■ EXERCISE AIM: Scan the entries for "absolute". Every line that holds it is to be copied.

■ DATA SHOWN:

··········

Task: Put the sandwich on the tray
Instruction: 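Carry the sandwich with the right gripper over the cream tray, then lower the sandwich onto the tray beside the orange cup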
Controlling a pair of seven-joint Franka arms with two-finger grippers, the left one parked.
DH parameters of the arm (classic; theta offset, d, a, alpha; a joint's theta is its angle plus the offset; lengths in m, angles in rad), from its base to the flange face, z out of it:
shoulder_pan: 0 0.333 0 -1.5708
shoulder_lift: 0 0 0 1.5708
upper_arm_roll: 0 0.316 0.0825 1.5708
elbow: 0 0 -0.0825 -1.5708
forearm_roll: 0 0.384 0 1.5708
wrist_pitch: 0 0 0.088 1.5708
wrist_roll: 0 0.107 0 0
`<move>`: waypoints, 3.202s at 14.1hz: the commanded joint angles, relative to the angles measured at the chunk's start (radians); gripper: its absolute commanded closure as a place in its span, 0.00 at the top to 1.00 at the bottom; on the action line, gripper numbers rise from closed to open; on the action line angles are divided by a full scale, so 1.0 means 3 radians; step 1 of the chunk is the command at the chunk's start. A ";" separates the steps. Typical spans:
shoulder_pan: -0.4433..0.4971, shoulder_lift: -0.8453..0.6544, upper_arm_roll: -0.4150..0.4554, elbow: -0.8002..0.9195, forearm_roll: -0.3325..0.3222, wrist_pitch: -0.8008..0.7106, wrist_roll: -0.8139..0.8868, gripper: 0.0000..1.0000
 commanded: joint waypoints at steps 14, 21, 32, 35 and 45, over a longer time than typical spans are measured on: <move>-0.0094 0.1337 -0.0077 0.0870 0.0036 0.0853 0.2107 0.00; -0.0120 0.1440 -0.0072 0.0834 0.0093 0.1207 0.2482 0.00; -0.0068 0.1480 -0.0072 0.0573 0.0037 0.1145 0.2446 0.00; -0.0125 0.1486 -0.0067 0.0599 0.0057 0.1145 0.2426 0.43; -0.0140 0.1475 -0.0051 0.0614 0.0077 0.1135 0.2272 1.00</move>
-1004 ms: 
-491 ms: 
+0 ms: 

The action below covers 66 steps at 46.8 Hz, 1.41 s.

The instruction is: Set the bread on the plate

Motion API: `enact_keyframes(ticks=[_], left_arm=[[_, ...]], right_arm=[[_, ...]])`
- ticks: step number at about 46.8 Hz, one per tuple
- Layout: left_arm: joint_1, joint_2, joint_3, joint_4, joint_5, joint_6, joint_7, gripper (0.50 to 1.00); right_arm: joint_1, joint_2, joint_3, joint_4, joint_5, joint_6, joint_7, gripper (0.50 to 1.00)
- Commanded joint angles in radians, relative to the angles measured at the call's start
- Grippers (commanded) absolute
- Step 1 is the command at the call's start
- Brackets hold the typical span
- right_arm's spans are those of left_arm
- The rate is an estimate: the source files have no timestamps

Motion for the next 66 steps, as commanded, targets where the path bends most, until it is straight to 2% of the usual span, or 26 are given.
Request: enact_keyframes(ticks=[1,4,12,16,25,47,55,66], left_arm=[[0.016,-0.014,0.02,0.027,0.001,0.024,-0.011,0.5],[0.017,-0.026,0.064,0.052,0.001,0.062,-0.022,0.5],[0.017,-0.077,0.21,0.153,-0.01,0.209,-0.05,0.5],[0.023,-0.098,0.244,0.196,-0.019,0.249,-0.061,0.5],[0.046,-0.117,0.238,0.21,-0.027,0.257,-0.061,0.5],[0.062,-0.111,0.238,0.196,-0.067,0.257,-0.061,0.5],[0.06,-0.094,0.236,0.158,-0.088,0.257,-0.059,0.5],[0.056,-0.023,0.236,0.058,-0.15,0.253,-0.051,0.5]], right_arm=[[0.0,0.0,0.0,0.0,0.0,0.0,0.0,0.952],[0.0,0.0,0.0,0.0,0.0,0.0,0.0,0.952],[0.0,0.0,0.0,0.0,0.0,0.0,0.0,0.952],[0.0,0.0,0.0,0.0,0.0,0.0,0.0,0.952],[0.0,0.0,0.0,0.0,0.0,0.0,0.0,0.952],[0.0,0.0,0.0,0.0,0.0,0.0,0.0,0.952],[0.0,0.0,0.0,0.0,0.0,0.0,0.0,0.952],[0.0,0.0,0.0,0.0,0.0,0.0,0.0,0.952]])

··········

■ SOLVED PROBLEM:
`<move>`: waypoints, 3.202s at 14.1hz: the commanded joint angles, relative to the angles measured at the chunk's start (radians); gripper: its absolute commanded closure as a place in its span, 0.00 at the top to 1.00 at the bottom; on the action line, gripper numbers rise from closed to open; on the action line angles are divided by a full scale, so 1.0 means 3 radians; step 1 of the chunk is the command at the chunk's start. A ";" separates the steps. Typical spans:
- Grippers (commanded) absolute

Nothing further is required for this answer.